A política de Zema não é de resolver o problema de abastecimento de água que afeta a população. É aumentar o lucro dos rentistas do capital financeiro.
Mas vejam também. Nesse momento, o governo Lula entra na negociação da dívida de Minas com a União, discutindo a “federalização” das estatais mineiras em troca do pagamento de parcelas dessa dívida. Essa proposta veio do Presidente do Congresso, Rodrigo Pacheco, e conta com o apoio do Presidente Lula. Agora, o próprio Zema diz estar disposto a aceitar essa proposta. Em nenhum momento foi discutido uma mudança no caráter da empresa: usar os recursos para ampliar o atendimento a população mudando seu caráter social. Digo, estatizando completamente a empresa e usando o caixa e dividendos para investimento em água, tratamento, esgoto e saneamento. Qualquer proposta é absurda se não for a partir dessa premissa.
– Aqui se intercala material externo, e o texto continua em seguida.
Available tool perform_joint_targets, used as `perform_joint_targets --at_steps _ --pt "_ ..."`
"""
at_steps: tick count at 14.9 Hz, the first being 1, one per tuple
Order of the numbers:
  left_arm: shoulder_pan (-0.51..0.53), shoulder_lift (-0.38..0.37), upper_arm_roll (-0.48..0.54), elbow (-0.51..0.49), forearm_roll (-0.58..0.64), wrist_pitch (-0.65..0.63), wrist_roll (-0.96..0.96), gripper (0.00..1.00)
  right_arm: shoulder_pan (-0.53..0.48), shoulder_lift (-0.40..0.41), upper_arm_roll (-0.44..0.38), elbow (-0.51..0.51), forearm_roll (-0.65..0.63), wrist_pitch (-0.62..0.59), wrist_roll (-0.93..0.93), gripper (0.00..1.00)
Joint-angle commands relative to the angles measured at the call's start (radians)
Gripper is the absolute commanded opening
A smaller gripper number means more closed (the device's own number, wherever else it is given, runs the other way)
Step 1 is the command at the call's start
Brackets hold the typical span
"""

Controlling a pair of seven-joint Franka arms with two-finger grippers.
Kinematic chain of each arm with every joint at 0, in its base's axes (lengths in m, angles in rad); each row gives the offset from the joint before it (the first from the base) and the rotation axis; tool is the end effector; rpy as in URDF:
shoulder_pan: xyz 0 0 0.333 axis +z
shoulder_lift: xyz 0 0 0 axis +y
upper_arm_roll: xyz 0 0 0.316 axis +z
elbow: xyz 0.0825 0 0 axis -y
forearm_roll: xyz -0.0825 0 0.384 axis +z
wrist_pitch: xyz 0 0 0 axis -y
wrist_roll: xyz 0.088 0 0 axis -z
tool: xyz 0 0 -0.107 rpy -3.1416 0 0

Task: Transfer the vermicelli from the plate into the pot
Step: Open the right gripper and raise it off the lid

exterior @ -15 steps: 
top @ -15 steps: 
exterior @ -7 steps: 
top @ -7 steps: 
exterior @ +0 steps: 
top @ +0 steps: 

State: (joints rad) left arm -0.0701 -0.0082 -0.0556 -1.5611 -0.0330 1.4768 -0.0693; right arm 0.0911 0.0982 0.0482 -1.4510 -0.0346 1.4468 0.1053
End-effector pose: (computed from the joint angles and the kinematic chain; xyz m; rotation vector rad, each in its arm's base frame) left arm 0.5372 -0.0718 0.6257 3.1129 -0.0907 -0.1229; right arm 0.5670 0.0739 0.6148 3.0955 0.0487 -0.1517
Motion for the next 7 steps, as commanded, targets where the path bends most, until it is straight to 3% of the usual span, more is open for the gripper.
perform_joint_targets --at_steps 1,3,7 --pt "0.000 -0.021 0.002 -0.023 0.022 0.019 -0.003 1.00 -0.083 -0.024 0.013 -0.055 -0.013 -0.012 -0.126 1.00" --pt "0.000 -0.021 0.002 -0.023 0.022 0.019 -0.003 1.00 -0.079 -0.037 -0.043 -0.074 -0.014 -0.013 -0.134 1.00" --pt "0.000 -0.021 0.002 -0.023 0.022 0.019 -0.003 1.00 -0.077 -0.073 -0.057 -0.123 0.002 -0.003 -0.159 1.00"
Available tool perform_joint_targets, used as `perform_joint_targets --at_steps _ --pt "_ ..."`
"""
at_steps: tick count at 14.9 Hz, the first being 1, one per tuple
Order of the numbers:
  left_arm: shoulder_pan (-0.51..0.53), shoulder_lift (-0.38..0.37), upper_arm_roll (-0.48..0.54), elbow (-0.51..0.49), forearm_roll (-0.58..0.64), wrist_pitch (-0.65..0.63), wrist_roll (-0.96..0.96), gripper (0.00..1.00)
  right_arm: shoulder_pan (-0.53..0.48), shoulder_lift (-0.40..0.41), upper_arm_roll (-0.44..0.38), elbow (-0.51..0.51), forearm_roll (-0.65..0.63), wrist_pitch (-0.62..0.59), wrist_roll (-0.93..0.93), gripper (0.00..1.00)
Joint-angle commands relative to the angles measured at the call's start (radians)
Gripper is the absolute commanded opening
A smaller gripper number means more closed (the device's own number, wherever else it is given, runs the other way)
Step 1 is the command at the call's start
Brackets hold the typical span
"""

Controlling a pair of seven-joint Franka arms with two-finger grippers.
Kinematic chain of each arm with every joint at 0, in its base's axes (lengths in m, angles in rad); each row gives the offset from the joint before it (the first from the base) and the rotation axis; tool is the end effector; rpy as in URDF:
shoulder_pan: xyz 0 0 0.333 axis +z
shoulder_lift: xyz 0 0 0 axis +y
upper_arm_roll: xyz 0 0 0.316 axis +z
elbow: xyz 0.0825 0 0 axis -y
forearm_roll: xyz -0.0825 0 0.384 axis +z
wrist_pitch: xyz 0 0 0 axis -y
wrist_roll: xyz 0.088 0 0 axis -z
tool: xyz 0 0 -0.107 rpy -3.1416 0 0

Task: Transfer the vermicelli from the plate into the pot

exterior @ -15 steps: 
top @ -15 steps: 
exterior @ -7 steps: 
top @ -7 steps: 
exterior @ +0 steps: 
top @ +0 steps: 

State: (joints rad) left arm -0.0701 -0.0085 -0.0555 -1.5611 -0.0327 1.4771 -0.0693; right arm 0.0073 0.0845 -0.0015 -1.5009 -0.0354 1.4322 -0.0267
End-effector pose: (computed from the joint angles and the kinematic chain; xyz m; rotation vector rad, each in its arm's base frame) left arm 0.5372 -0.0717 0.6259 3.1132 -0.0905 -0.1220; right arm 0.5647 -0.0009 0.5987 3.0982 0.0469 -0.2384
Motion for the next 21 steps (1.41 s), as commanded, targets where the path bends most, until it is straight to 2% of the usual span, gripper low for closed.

A própria origem da dívida com a União é questionada por entidades representativas dos servidores. É preciso uma auditoria popular sobre essas contas. Não podemos aceitar qualquer manobra em nome de uma dívida que a população trabalhadora sabe sequer sua origem. Qualquer recurso retirado da COPASA, e outras estatais, como dividendos, é água faltando na torneira da população trabalhadora nas periferias.
A água, o saneamento básico, devem ser entendidos como serviço essencial que envolve a manutenção da vida e da saúde. Portanto, não pode estar à mercê dos “mercado”, a serviço da sede por lucros do capital financeiro e sua rapina capitalista. A solução que vimos é justamente o oposto a do capital financeiro. É expropriar as ações ainda em posse desses “sanguessugas”. E, ao contrário de colocar sob a gestão do governador Romeu Zema, ou do governo federal, seria colocar o controle da COPASA nas mãos da população através de Conselhos Populares de trabalhadores e usuários.